**Task instructions**
The listing below is to be reproduced in full, exactly as given.

* * * * *

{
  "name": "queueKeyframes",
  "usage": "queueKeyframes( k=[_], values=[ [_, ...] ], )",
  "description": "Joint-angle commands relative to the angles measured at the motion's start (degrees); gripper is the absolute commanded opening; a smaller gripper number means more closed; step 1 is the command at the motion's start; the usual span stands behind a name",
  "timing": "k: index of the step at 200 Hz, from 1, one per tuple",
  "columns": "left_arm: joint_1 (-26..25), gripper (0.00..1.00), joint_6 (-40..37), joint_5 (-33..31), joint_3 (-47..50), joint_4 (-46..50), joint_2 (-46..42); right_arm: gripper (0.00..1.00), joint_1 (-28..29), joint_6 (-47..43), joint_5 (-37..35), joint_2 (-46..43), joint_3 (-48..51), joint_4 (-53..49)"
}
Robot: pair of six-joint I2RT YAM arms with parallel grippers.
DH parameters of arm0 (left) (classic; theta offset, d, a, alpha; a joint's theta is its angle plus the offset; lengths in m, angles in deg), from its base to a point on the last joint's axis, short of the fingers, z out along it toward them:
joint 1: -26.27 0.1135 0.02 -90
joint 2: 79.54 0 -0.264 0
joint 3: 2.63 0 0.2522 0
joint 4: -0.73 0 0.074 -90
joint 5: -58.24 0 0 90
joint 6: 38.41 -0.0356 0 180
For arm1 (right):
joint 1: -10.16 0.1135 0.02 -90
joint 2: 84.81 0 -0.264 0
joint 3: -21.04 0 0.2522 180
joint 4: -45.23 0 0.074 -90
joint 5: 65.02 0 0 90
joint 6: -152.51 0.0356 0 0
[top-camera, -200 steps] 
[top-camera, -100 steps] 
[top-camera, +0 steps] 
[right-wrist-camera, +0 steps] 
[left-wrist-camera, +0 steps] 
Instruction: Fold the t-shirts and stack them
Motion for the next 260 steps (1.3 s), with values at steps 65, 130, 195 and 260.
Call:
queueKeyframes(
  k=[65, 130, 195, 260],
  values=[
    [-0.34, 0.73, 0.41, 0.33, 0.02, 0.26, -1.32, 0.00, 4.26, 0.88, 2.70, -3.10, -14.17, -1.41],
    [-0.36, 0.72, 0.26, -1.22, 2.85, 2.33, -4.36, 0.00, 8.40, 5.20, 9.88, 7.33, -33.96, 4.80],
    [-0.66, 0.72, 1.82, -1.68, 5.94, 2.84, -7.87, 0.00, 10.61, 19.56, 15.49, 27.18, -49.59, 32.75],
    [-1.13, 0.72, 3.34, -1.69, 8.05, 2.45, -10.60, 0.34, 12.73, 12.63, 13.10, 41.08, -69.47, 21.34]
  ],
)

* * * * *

**Exercise solution**
{
  "name": "queueKeyframes",
  "usage": "queueKeyframes( k=[_], values=[ [_, ...] ], )",
  "description": "Joint-angle commands relative to the angles measured at the motion's start (degrees); gripper is the absolute commanded opening; a smaller gripper number means more closed; step 1 is the command at the motion's start; the usual span stands behind a name",
  "timing": "k: index of the step at 200 Hz, from 1, one per tuple",
  "columns": "left_arm: joint_1 (-26..25), gripper (0.00..1.00), joint_6 (-40..37), joint_5 (-33..31), joint_3 (-47..50), joint_4 (-46..50), joint_2 (-46..42); right_arm: gripper (0.00..1.00), joint_1 (-28..29), joint_6 (-47..43), joint_5 (-37..35), joint_2 (-46..43), joint_3 (-48..51), joint_4 (-53..49)"
}
Robot: pair of six-joint I2RT YAM arms with parallel grippers.
DH parameters of arm0 (left) (classic; theta offset, d, a, alpha; a joint's theta is its angle plus the offset; lengths in m, angles in deg), from its base to a point on the last joint's axis, short of the fingers, z out along it toward them:
joint 1: -26.27 0.1135 0.02 -90
joint 2: 79.54 0 -0.264 0
joint 3: 2.63 0 0.2522 0
joint 4: -0.73 0 0.074 -90
joint 5: -58.24 0 0 90
joint 6: 38.41 -0.0356 0 180
For arm1 (right):
joint 1: -10.16 0.1135 0.02 -90
joint 2: 84.81 0 -0.264 0
joint 3: -21.04 0 0.2522 180
joint 4: -45.23 0 0.074 -90
joint 5: 65.02 0 0 90
joint 6: -152.51 0.0356 0 0
[top-camera, -200 steps] 
[top-camera, -100 steps] 
[top-camera, +0 steps] 
[right-wrist-camera, +0 steps] 
[left-wrist-camera, +0 steps] 
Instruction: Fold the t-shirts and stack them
Motion for the next 260 steps (1.3 s), with values at steps 65, 130, 195 and 260.
Call:
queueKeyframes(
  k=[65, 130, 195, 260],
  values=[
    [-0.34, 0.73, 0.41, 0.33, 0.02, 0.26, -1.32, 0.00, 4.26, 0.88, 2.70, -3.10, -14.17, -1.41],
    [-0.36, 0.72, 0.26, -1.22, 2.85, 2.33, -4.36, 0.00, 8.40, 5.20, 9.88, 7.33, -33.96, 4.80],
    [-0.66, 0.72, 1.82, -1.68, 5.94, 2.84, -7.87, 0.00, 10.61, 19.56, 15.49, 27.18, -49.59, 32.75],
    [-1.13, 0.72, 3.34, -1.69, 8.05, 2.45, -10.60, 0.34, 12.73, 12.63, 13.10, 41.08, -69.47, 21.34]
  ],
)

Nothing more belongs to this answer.